Uncovering the Past

The names of the fields had always given a clue to the former use of the area alongside Church Road – Gaer Fawr and Gaer Fach. Coins and bits of pottery had also been found for centuries, but it wasn’t until Rev TJ Jones, the Rector of Gelligaer, met with the Cardiff Naturalist Society when they visited Llancaiach Fawr in 1894 that people took the possibility of a hidden Roman development seriously.

After fund raising, the first digs started in 1899, continuing until 1913. Archaeology was a very new science and the dig was lead by interested business men who supervised paid workmen. Over the years they uncovered the structure of the fort, including the Granaries, the Defences and Gatehouses, the Commander’s House and the annex containing the Baths. They also identified the site of the Parade Ground, a pottery kiln and the site of Roman burials. The digging was hard work, and the site soon became known as “the Water Works” as it seemed to rain incessantly!

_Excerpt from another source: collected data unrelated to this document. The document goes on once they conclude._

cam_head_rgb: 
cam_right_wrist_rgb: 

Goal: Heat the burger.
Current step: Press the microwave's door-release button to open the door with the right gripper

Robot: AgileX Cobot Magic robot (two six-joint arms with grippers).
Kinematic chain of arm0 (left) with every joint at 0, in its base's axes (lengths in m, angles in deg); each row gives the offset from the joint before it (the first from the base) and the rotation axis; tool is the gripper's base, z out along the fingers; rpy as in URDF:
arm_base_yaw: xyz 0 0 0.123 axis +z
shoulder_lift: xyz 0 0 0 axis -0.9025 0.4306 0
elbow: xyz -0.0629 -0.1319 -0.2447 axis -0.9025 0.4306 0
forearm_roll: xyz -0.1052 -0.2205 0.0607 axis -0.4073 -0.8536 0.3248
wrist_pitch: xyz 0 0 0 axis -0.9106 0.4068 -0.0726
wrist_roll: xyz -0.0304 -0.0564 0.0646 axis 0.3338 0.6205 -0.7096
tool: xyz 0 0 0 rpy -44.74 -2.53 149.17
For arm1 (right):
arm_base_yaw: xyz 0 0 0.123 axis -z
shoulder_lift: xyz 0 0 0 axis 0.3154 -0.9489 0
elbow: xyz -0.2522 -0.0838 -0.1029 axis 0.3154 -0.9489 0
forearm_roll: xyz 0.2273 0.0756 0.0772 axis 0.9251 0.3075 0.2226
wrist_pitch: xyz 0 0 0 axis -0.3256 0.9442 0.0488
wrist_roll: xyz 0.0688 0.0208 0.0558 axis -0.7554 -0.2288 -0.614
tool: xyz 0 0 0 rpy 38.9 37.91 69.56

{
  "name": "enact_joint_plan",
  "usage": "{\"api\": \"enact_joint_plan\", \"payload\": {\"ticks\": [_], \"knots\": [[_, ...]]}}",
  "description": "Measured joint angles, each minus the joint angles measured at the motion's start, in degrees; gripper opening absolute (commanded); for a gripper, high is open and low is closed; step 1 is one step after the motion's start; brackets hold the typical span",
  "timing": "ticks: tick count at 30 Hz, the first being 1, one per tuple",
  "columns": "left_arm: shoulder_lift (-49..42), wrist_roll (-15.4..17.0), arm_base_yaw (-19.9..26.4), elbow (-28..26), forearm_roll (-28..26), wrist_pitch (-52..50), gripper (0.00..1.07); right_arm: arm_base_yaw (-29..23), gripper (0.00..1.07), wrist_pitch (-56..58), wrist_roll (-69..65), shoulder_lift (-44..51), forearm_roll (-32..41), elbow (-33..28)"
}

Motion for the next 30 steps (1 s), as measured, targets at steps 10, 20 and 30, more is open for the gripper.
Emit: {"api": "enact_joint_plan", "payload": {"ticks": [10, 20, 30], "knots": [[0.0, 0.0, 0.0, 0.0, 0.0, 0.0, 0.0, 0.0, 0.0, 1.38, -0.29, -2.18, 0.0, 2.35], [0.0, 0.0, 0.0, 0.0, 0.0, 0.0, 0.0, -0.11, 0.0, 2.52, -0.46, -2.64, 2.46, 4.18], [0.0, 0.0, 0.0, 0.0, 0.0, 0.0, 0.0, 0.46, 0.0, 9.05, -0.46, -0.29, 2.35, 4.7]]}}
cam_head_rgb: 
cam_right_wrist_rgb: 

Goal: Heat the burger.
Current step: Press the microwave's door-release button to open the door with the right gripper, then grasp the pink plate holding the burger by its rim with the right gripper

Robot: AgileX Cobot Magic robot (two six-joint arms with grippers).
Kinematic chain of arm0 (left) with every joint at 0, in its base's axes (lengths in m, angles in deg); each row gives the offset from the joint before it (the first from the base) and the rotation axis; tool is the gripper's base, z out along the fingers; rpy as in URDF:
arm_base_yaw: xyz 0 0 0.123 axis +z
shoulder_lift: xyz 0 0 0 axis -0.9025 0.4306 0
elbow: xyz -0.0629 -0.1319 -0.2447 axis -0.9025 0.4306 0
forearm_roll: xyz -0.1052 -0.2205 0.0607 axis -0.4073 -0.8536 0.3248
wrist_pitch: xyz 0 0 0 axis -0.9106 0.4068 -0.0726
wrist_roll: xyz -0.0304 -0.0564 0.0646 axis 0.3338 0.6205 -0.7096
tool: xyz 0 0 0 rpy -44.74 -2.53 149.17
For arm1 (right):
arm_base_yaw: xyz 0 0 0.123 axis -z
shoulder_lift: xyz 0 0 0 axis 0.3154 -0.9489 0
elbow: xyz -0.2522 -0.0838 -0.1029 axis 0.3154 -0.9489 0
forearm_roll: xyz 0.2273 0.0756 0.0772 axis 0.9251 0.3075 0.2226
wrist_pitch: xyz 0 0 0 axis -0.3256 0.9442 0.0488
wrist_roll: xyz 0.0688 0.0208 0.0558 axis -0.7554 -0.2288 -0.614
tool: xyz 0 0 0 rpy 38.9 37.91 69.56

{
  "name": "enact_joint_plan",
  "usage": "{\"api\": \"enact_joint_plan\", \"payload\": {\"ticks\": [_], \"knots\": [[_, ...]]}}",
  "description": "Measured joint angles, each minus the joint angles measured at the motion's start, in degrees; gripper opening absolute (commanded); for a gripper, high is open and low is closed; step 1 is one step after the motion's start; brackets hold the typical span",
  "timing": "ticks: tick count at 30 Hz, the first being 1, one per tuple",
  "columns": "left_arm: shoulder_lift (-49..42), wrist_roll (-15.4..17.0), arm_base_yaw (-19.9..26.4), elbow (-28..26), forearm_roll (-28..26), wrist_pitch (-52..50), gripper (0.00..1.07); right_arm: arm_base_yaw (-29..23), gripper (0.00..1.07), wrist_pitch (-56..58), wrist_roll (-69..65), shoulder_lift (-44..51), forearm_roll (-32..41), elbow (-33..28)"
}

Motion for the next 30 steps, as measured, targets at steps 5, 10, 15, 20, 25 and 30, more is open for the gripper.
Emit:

All the results were documented by John Ward, who was then the Curator of the Municipal Museum and Art Gallery in Cardiff. However, some of the best records are the brilliant black & white photographs taken by Arthur Wright, a local school master. The images show how the digs became a fascination for people – many visited and there were even reports in The Times.

In 1963 there was an excavation of the earlier timber fort on an adjoining field, and even in the last decade there have been geophysical surveys of this area.

Now the site is an Ancient Scheduled Monument, and no digging or surveying can be undertaken without permission. The field with the main fort is in private ownership, where horses are often seen running. You can walk across the field and pick up the lumps and bumps that indicate where some of the hidden walls lie.

New interpretation has been installed alongside Church Road, and from here you can gain an impression of how imposing this fort would have looked on this hill top.